#### Assignment
Return, from the data below, each line that contains the word "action".
====== Data segment ======
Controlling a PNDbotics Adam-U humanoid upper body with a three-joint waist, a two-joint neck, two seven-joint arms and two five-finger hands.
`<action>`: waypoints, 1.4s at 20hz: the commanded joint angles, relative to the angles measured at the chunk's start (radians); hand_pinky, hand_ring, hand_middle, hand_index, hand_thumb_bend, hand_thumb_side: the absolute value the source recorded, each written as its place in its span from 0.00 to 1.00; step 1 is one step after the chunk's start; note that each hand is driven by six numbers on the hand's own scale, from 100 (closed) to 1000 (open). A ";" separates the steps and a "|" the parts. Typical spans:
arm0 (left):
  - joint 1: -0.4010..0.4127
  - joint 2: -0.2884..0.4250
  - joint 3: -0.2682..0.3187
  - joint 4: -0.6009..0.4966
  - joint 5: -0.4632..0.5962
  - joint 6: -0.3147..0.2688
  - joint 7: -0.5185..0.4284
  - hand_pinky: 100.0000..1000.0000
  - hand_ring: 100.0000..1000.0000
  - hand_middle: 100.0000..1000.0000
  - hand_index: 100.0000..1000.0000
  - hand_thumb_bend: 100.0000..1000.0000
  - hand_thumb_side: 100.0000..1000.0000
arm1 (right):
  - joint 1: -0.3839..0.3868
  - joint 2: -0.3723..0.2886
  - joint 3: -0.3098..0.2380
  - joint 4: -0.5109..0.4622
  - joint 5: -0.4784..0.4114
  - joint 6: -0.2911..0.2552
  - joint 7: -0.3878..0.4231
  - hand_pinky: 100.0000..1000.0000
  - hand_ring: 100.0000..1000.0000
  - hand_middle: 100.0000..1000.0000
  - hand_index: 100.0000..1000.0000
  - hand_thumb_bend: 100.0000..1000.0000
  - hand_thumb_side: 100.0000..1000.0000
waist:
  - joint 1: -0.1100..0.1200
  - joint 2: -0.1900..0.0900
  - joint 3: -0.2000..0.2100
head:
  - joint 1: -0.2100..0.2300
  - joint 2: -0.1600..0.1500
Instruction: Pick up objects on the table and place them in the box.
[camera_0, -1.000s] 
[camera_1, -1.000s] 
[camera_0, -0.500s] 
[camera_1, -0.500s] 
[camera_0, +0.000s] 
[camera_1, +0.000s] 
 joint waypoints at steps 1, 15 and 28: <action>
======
#### Reply to the task
`<action>`: waypoints, 1.4s at 20hz: the commanded joint angles, relative to the angles measured at the chunk's start (radians); hand_pinky, hand_ring, hand_middle, hand_index, hand_thumb_bend, hand_thumb_side: the absolute value the source recorded, each written as its place in its span from 0.00 to 1.00; step 1 is one step after the chunk's start; note that each hand is driven by six numbers on the hand's own scale, from 100 (closed) to 1000 (open). A ";" separates the steps and a "|" the parts. Typical spans:
 joint waypoints at steps 1, 15 and 28: <action>

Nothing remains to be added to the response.